Nonetheless, it is not clear how profitable the flu shot is to pharmacies, and experts’ views differ. Revenue figures are proprietary, but Katherine Harris, a senior economist at the Rand Group who studies the vaccine market, says flu shots are not usually a big money-maker. They often involve taking time away from other duties to educate patients and bill insurers, she explains. Other analysts believe drugstores earn profits of 30 to 50 percent on the procedures, according to The Wall Street Journal.
Rosato explains that flu shots are an important public service as well as an effective way to gain customer business. “Everyone is trying to drive customers into the store to get their flu vaccine and then hopefully build customer loyalty” so they will buy other products as well, she says.
Vaccine campaigns are part of a broader effort to expand the role of pharmacists in health care delivery, says Rosato. “With the shortage of primary care and other professionals in the future,” she explains, pharmacists see an opportunity to work closely with doctors and nurses to advise patients with chronic illnesses, offering blood pressure and diabetes screenings and medication management. “Immunization is just one piece of it.”
Thus far, doctors have not pushed back against the efforts. Vince Hartzell, who with his father owns a pharmacy in Catasauqua, Pa., says 10 of the local physician practices actually refer their patients to his pharmacy, grateful to give up a service that is not particularly lucrative.
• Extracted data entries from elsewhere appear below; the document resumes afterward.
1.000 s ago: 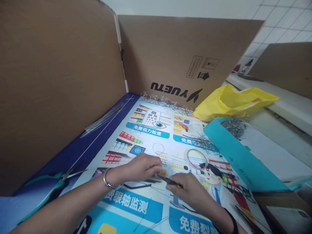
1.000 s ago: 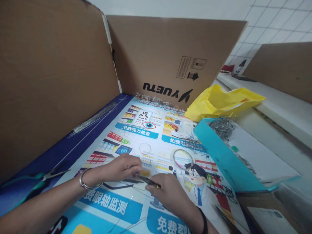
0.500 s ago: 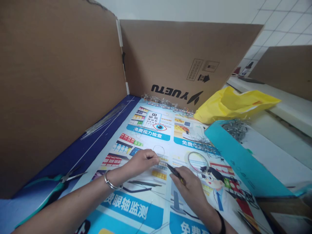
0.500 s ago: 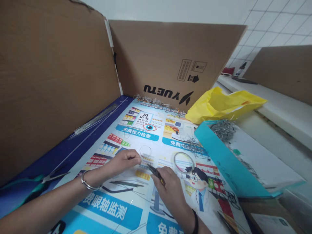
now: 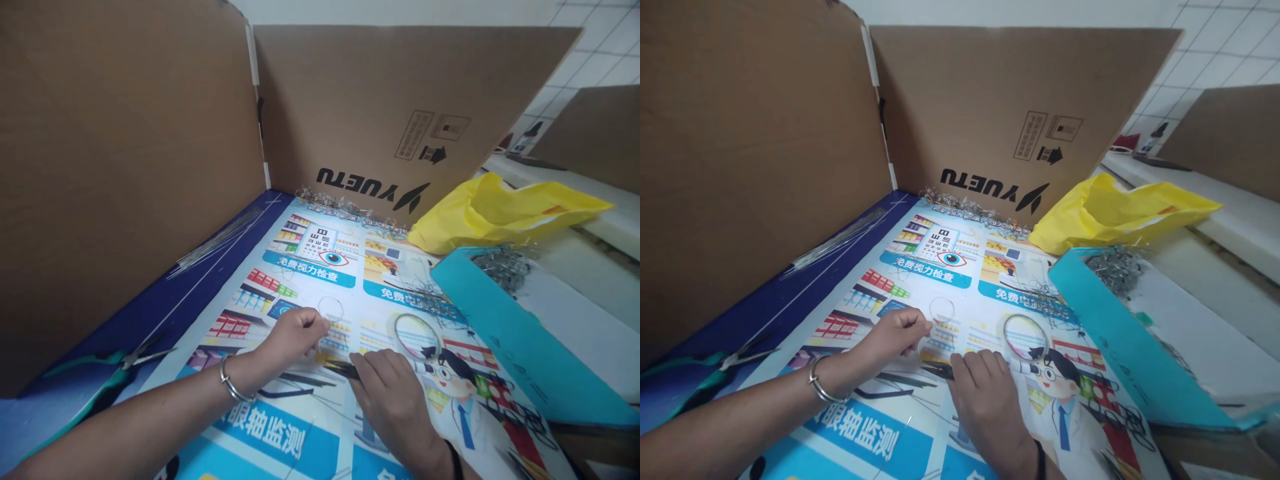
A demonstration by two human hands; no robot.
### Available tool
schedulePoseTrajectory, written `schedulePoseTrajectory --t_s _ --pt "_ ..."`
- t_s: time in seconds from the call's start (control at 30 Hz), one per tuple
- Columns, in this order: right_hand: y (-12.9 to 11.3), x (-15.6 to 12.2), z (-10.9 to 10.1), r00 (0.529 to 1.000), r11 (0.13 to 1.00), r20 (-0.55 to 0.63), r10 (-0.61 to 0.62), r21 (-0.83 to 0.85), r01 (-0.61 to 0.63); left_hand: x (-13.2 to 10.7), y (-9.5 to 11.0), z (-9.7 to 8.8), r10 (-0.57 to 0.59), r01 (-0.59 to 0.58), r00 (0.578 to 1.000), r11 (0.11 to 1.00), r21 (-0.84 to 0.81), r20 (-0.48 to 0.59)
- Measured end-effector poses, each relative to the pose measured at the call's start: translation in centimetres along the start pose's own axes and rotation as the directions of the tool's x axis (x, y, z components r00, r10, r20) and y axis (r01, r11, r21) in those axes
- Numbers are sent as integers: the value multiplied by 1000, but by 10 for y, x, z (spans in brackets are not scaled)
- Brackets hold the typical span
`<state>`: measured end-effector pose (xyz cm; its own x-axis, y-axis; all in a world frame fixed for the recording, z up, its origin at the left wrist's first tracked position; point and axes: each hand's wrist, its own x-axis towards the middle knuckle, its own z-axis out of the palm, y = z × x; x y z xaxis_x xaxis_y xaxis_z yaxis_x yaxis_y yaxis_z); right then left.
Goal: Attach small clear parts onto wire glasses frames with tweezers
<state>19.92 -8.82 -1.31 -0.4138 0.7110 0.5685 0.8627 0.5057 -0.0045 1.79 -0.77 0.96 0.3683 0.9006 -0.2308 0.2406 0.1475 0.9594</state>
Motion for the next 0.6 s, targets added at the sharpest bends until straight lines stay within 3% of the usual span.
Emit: schedulePoseTrajectory --t_s 0.17,0.37,0.5,0.6 --pt "2 -1 3 997 999 66 39 -23 -38 0 -3 0 20 -20 1000 1000 -6 -4" --pt "7 -1 7 981 993 171 95 -87 -81 0 -2 -6 191 -192 981 967 169 20" --pt "6 2 3 983 995 153 97 -27 -94 -3 0 -7 256 -277 960 914 297 110" --pt "3 6 -3 985 983 107 137 108 -148 -4 3 -5 278 -317 947 887 336 159"
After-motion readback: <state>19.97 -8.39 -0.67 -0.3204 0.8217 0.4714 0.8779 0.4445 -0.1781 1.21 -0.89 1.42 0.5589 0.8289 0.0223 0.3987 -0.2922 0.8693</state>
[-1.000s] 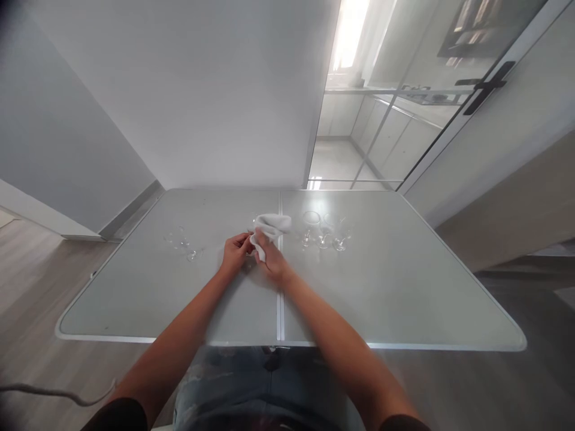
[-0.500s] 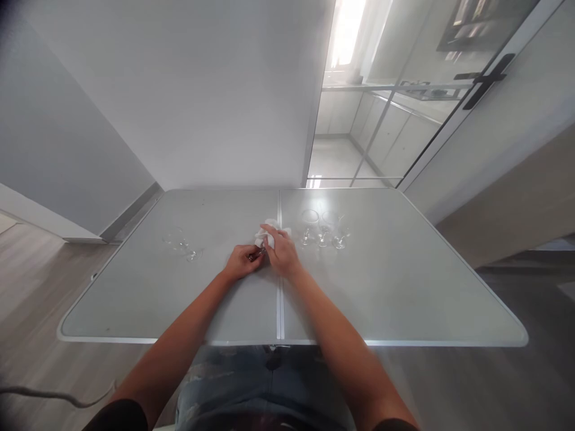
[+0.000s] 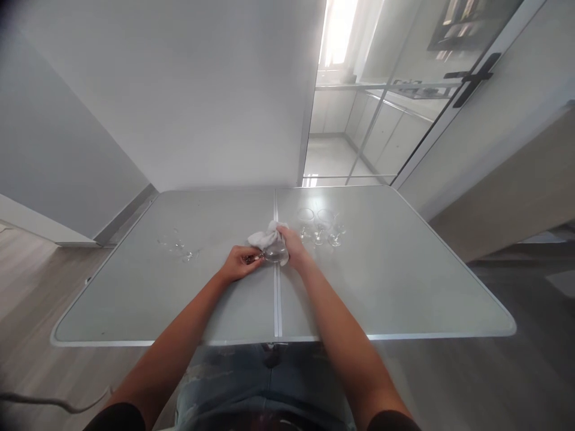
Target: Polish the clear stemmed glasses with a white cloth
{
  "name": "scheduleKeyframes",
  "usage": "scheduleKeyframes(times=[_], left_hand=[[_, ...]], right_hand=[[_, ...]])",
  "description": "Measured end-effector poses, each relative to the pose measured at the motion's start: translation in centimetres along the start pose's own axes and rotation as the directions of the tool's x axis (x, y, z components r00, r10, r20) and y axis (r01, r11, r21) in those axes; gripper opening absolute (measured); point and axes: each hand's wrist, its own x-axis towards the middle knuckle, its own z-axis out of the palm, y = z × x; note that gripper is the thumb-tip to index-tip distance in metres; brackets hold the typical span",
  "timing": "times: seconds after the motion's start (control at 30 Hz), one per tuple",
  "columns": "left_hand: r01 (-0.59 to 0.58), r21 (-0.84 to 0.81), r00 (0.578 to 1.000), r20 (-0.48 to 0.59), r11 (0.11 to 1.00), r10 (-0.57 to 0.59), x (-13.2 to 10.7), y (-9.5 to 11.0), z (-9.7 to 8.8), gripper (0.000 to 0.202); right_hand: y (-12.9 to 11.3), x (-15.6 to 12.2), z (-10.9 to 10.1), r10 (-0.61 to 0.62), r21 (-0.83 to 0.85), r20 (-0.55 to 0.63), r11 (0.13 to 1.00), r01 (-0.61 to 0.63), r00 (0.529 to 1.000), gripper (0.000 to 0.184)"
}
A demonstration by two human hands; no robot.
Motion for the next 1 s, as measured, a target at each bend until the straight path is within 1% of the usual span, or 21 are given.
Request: scheduleKeyframes(times=[0.1, 0.17, 0.23, 0.33, 0.4, 0.47, 0.57, 0.63, 0.73, 0.8, 0.83, 0.9, 0.93, 1.0], left_hand=[[0.07, -0.135, 0.992, -0.094, 0.988, -0.083, 0.2, -0.1, -0.1, 0.031], [0.108, -0.241, 0.974, -0.17, 0.964, -0.152, 0.4, -0.2, -0.2, 0.035], [0.129, -0.329, 0.951, -0.225, 0.936, -0.21, 0.6, -0.3, -0.2, 0.037], [0.148, -0.38, 0.934, -0.248, 0.913, -0.255, 0.9, -0.3, -0.1, 0.038], [0.157, -0.368, 0.928, -0.263, 0.916, -0.265, 1.1, -0.3, 0.0, 0.039], [0.148, -0.339, 0.918, -0.303, 0.929, -0.257, 1.3, -0.3, 0.1, 0.037], [0.114, -0.274, 0.909, -0.358, 0.955, -0.212, 1.4, -0.7, 0.2, 0.031], [0.131, -0.243, 0.918, -0.336, 0.961, -0.21, 1.3, -0.9, 0.3, 0.03], [0.201, -0.245, 0.919, -0.287, 0.949, -0.269, 1.1, -1.2, 0.2, 0.037], [0.21, -0.203, 0.919, -0.294, 0.956, -0.264, 0.9, -1.2, 0.1, 0.038], [0.195, -0.151, 0.924, -0.303, 0.969, -0.233, 0.9, -1.1, 0.0, 0.037], [0.132, -0.028, 0.946, -0.295, 0.991, -0.135, 0.8, -0.9, 0.0, 0.03], [0.091, 0.018, 0.959, -0.272, 0.996, -0.082, 0.8, -0.8, 0.0, 0.025], [0.019, 0.058, 0.977, -0.214, 0.998, -0.006, 0.7, -0.4, 0.0, 0.018]], right_hand=[[0.1, -0.4, 0.8, 0.075, 0.188, 0.082, 0.978, -0.09, 0.994, 0.028], [0.2, -0.9, 1.7, 0.066, 0.255, 0.158, 0.961, -0.105, 0.985, 0.026], [0.4, -1.5, 2.5, 0.035, 0.277, 0.234, 0.956, -0.101, 0.972, 0.031], [0.7, -2.0, 3.2, -0.016, 0.245, 0.328, 0.967, -0.069, 0.944, 0.04], [1.0, -2.0, 3.3, -0.073, 0.202, 0.354, 0.979, 0.0, 0.932, 0.04], [1.7, -1.8, 3.3, -0.14, 0.15, 0.344, 0.984, 0.093, 0.928, 0.035], [2.9, -1.2, 3.2, -0.223, 0.022, 0.285, 0.974, 0.226, 0.932, 0.031], [3.7, -0.8, 3.1, -0.243, -0.079, 0.251, 0.959, 0.27, 0.937, 0.032], [4.3, -0.3, 2.8, -0.191, -0.155, 0.259, 0.959, 0.236, 0.947, 0.038], [4.3, -0.3, 2.8, -0.149, -0.155, 0.264, 0.969, 0.194, 0.953, 0.041], [4.2, -0.4, 2.8, -0.14, -0.144, 0.258, 0.973, 0.181, 0.956, 0.042], [3.9, -0.6, 3.0, -0.147, -0.103, 0.232, 0.979, 0.175, 0.961, 0.041], [3.7, -0.7, 3.0, -0.157, -0.078, 0.218, 0.981, 0.177, 0.963, 0.04], [3.5, -0.8, 3.1, -0.173, -0.031, 0.182, 0.983, 0.182, 0.968, 0.038]])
But some experts warn that getting the flu vaccine at a pharmacy is not right for everyone, particularly patients with chronic illnesses or those who are uninsured.
“If you’re uninsured, go shopping,” says Davis. He says the uninsured can often find a cheaper option at their local health department, where the vaccine may even be free.
Davis recommends that anyone with a chronic illness stick with their primary care doctor for the flu vaccine as part of an effort to “track vaccinations and manage effort to vaccinate high risk population in more efficient way.”
He adds that while it’s good for private retailers to join the vaccination army, he also worries that some patients might skip the annual doctor’s visit altogether. “The main concern about pharmacy-based vaccination is that it might somehow discourage patients from otherwise following up with their doctors.”